**THE PROBLEM**
Please output exactly the part of the records below that opens with the line containing "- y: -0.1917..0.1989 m" and closes with the line containing "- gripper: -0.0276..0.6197", both lines included, and nothing else.

**PROVIDED DATA**
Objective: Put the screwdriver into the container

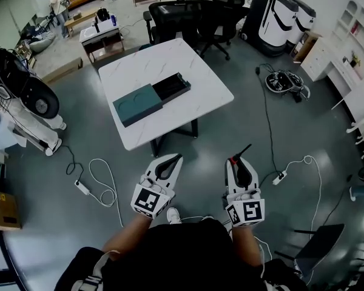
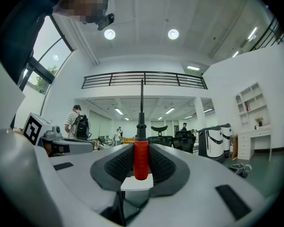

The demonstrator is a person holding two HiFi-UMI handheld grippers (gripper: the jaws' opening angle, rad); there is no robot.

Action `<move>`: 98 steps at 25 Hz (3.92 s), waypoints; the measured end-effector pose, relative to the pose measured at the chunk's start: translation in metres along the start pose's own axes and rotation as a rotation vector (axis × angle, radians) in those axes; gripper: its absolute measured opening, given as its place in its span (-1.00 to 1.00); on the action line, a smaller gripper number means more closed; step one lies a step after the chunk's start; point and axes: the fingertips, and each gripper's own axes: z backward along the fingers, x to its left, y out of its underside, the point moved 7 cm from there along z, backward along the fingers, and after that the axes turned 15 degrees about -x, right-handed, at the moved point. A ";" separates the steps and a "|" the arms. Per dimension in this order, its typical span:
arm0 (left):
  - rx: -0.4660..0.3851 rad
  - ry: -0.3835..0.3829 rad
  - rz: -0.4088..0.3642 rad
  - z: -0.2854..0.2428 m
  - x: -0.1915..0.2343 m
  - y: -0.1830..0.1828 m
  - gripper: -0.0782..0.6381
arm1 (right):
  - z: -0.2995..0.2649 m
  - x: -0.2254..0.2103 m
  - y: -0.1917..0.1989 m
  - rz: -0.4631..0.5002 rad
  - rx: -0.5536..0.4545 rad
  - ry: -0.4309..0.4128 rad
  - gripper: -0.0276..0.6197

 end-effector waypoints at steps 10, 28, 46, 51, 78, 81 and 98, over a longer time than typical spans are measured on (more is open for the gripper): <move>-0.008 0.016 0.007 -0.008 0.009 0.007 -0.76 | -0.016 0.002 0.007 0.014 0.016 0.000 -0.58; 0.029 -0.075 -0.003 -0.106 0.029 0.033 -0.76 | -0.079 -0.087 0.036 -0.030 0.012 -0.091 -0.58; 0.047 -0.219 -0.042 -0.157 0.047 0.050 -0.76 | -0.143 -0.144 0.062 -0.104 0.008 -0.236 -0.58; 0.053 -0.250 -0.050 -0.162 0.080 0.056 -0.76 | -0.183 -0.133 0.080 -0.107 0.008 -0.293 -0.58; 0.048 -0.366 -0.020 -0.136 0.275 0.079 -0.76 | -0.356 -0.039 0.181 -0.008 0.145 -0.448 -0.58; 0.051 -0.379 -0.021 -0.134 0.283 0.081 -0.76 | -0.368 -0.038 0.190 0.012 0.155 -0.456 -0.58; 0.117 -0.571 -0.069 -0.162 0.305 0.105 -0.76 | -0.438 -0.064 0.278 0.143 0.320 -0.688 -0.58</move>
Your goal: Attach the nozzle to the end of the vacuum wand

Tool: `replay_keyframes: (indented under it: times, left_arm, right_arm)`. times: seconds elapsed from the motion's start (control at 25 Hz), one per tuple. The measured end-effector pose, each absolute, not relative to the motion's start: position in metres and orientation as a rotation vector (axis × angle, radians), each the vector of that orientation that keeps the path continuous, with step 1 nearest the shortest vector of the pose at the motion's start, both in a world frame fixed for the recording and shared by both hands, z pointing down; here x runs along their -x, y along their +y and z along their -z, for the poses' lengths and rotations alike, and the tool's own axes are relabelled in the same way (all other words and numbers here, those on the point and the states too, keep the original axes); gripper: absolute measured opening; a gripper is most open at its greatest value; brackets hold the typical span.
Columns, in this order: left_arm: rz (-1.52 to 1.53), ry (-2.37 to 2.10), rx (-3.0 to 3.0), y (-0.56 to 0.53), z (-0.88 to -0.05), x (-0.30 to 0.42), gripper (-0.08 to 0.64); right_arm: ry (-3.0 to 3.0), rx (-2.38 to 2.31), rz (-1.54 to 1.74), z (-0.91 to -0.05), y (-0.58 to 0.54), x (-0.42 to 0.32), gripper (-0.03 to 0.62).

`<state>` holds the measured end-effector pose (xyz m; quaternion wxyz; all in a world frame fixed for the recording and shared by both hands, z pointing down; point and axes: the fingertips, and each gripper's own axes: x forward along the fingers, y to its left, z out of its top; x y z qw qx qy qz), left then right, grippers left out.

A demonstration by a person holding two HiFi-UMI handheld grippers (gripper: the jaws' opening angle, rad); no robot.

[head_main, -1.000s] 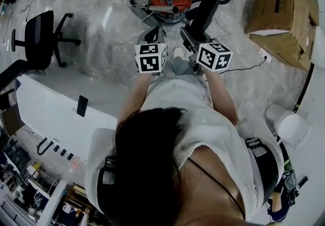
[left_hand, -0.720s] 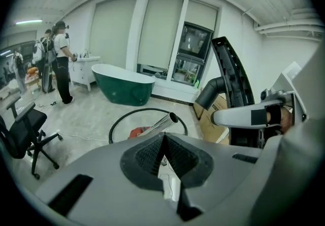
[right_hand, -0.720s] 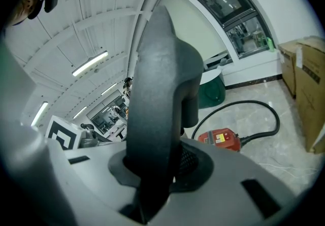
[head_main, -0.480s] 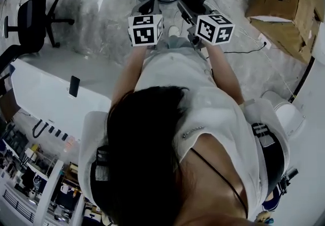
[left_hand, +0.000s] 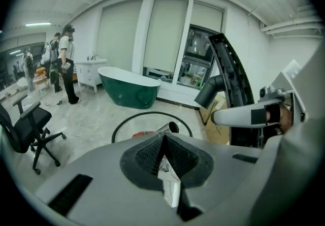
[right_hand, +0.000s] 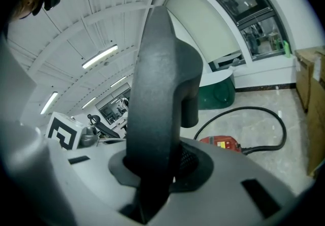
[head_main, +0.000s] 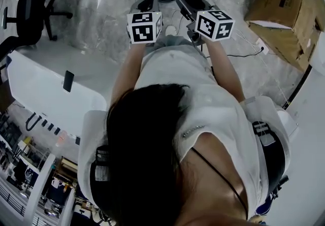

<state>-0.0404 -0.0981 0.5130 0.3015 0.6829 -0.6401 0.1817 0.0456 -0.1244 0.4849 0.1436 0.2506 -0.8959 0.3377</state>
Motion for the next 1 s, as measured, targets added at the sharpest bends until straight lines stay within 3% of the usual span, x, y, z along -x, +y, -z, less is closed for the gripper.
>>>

**COMPLETED TASK**
  - y: -0.1917..0.1989 m
  - rz: -0.4631..0.5002 rad
  - rx: -0.5536..0.4545 rad
  - ry: -0.4309..0.4128 rad
  - gripper: -0.0276..0.6197

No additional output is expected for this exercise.